Re: [PATCH 03/15] sched/fair: Add lag based placement

From: Benjamin Segall
Date: Thu Oct 12 2023 - 15:15:24 EST


Peter Zijlstra <peterz@xxxxxxxxxxxxx> writes:

> @@ -4853,49 +4872,119 @@ static void
> place_entity(struct cfs_rq *cfs_rq, struct sched_entity *se, int initial)
> {
> u64 vruntime = avg_vruntime(cfs_rq);
> + s64 lag = 0;
>
> - /* sleeps up to a single latency don't count. */
> - if (!initial) {
> - unsigned long thresh;
> + /*
> + * Due to how V is constructed as the weighted average of entities,
> + * adding tasks with positive lag, or removing tasks with negative lag
> + * will move 'time' backwards, this can screw around with the lag of
> + * other tasks.
> + *
> + * EEVDF: placement strategy #1 / #2
> + */

So the big problem with EEVDF #1 compared to #2/#3 and CFS (hacky though
it is) is that it creates a significant perverse incentive to yield or
spin until you see yourself be preempted, rather than just sleep (if you
have any competition on the cpu).
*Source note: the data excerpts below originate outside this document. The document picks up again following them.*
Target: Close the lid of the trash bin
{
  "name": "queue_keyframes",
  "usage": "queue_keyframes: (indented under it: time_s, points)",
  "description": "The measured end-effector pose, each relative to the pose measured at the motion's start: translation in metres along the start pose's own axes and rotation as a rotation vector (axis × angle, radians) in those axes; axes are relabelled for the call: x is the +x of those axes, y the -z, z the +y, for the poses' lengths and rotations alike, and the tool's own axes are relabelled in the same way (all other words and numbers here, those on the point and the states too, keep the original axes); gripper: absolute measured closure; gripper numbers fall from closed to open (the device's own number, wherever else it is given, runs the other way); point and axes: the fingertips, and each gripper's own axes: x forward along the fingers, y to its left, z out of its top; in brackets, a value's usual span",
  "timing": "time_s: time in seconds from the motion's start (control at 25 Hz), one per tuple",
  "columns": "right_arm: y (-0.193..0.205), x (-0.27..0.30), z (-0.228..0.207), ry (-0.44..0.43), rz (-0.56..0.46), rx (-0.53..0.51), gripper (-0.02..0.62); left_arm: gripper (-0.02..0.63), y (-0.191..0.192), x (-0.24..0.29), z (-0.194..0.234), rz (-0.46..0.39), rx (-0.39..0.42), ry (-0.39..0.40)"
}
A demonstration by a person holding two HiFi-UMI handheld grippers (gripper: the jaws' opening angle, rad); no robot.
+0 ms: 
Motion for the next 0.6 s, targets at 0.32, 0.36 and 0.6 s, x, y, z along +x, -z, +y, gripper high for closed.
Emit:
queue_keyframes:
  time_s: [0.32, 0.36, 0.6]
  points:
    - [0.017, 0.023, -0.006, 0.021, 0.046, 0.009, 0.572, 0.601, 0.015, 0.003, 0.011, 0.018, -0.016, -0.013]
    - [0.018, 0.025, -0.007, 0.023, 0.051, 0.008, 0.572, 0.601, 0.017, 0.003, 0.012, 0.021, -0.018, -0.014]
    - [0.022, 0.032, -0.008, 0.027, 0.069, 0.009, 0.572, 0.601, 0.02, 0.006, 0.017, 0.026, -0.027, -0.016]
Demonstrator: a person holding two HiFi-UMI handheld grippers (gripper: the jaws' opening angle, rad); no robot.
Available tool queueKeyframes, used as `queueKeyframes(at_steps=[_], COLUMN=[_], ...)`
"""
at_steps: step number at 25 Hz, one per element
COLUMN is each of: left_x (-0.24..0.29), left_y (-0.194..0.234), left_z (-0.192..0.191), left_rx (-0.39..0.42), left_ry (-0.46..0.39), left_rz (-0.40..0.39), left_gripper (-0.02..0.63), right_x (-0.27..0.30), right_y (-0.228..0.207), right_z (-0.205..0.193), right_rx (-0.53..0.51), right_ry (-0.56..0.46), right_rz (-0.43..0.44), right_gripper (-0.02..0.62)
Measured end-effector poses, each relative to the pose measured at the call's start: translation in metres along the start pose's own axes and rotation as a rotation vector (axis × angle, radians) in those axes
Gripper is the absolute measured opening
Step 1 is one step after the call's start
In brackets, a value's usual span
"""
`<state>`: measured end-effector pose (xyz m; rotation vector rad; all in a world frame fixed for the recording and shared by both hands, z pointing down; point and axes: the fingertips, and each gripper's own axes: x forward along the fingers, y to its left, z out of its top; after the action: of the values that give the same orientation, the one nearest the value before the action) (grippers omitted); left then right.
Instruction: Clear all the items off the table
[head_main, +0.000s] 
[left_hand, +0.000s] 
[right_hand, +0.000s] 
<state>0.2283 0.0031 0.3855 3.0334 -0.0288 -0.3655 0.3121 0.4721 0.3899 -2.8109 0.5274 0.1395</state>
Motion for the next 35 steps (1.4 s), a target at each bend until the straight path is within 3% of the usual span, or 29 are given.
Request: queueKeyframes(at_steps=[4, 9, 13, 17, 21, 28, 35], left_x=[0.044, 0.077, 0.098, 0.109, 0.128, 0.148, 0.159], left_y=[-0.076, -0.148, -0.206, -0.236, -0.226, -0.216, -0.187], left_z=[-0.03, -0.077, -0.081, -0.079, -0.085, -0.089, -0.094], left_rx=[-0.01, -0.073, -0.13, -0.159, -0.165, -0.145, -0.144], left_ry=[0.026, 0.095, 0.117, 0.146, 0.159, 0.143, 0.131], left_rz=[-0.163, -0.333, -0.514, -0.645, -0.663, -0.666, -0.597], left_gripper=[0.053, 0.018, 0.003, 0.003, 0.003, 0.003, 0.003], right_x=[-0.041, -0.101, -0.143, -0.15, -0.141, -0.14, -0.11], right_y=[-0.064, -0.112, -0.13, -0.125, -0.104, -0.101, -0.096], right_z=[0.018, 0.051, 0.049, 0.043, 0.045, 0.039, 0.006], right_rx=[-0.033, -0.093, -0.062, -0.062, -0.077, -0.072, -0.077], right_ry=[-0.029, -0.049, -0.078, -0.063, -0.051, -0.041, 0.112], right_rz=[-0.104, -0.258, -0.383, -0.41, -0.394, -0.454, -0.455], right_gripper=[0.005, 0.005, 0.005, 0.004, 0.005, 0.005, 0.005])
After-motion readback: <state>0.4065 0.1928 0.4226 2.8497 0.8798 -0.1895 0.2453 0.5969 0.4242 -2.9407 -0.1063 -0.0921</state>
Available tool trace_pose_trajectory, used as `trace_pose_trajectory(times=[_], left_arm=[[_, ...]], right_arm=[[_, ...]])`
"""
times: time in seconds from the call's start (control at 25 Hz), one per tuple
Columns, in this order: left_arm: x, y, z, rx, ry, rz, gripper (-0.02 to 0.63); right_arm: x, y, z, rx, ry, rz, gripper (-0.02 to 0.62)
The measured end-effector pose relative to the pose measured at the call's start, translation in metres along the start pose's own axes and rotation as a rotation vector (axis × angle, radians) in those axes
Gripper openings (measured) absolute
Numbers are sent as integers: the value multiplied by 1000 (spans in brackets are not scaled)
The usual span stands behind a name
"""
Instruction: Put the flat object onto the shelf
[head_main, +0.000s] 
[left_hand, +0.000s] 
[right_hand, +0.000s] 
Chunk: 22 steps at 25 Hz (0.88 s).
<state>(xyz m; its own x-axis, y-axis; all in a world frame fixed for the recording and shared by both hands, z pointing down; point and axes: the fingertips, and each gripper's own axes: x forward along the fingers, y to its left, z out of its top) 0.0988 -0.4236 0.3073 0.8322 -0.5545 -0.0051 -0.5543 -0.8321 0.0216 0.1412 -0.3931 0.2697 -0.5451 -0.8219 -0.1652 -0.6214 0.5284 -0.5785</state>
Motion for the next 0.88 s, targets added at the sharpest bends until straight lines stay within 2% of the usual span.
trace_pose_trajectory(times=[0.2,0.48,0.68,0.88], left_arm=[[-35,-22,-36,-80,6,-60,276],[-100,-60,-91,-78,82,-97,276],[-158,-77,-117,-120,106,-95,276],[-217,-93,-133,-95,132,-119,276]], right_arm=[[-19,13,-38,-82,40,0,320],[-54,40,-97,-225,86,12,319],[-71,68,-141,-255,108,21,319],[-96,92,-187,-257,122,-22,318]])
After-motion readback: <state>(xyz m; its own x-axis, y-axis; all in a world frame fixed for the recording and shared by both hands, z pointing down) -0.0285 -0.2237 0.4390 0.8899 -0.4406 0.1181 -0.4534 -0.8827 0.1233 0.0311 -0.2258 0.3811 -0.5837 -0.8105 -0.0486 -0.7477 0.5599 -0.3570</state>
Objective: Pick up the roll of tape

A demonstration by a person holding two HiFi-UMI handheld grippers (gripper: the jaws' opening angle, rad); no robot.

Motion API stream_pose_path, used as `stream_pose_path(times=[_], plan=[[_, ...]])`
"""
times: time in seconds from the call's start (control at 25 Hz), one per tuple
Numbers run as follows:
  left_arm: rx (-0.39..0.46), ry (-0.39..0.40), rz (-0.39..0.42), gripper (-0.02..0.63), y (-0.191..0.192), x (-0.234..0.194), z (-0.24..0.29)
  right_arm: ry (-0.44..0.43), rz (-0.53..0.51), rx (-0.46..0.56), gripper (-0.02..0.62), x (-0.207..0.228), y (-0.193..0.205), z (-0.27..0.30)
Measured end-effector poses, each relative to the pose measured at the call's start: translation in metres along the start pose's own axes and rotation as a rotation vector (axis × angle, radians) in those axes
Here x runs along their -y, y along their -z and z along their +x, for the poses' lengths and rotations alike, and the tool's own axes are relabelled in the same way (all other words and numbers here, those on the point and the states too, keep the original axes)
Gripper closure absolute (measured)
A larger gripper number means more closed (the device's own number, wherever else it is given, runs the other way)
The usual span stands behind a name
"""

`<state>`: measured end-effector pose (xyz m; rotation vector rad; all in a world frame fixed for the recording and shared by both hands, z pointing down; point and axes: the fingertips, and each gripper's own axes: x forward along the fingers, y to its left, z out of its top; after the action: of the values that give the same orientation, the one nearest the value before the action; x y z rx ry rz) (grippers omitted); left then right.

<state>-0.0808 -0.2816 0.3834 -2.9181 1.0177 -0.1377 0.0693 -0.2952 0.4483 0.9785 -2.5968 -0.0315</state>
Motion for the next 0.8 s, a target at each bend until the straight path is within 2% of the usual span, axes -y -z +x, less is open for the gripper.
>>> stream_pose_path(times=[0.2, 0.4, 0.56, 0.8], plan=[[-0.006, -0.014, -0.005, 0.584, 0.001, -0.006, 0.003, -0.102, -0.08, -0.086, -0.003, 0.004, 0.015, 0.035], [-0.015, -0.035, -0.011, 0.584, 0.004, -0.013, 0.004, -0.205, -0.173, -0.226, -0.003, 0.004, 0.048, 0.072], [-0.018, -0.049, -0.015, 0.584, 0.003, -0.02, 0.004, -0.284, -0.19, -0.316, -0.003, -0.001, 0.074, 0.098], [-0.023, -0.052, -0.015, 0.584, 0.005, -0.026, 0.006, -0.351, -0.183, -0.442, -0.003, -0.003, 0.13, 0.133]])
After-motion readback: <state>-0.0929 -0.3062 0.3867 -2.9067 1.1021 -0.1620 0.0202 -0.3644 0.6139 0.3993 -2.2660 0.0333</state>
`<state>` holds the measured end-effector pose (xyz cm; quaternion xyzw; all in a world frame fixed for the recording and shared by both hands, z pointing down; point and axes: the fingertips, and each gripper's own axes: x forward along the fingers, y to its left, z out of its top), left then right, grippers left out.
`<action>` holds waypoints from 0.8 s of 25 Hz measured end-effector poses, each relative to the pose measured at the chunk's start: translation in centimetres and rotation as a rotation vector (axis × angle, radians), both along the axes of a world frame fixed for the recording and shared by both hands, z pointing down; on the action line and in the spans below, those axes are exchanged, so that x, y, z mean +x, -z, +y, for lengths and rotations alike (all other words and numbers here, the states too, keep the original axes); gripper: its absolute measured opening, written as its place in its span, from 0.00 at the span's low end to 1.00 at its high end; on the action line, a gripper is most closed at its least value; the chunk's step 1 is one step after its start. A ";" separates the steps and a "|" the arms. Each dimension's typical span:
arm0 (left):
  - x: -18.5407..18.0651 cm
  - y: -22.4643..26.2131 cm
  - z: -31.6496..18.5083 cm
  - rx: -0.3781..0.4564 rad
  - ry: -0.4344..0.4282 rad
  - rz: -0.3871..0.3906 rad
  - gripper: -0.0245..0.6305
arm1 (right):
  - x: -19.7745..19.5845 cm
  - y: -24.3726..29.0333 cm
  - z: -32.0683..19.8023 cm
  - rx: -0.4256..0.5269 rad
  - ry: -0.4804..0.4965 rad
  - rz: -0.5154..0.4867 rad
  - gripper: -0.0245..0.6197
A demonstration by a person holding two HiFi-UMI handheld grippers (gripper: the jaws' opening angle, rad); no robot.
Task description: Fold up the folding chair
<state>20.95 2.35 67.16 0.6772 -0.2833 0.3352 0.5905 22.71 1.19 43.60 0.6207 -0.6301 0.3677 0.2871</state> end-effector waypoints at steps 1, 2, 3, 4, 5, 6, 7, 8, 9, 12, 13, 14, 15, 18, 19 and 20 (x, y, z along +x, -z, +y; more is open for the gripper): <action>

If you go to sleep immediately after
doing work and happen to do so near the end of a slice (arguably what
you _want_ to have happen overall), then you have to pay that negative
lag in wakeup latency later, because it is maintained through any amount
of sleep. (#1 or similar is good for reweight/migrate of course)

#2 in theory could be abused by micro-sleeping right before you are
preempted, but that isn't something tasks can really predict, unlike
seeing more "don't go to sleep, just spin, the latency numbers are so
much better" nonsense.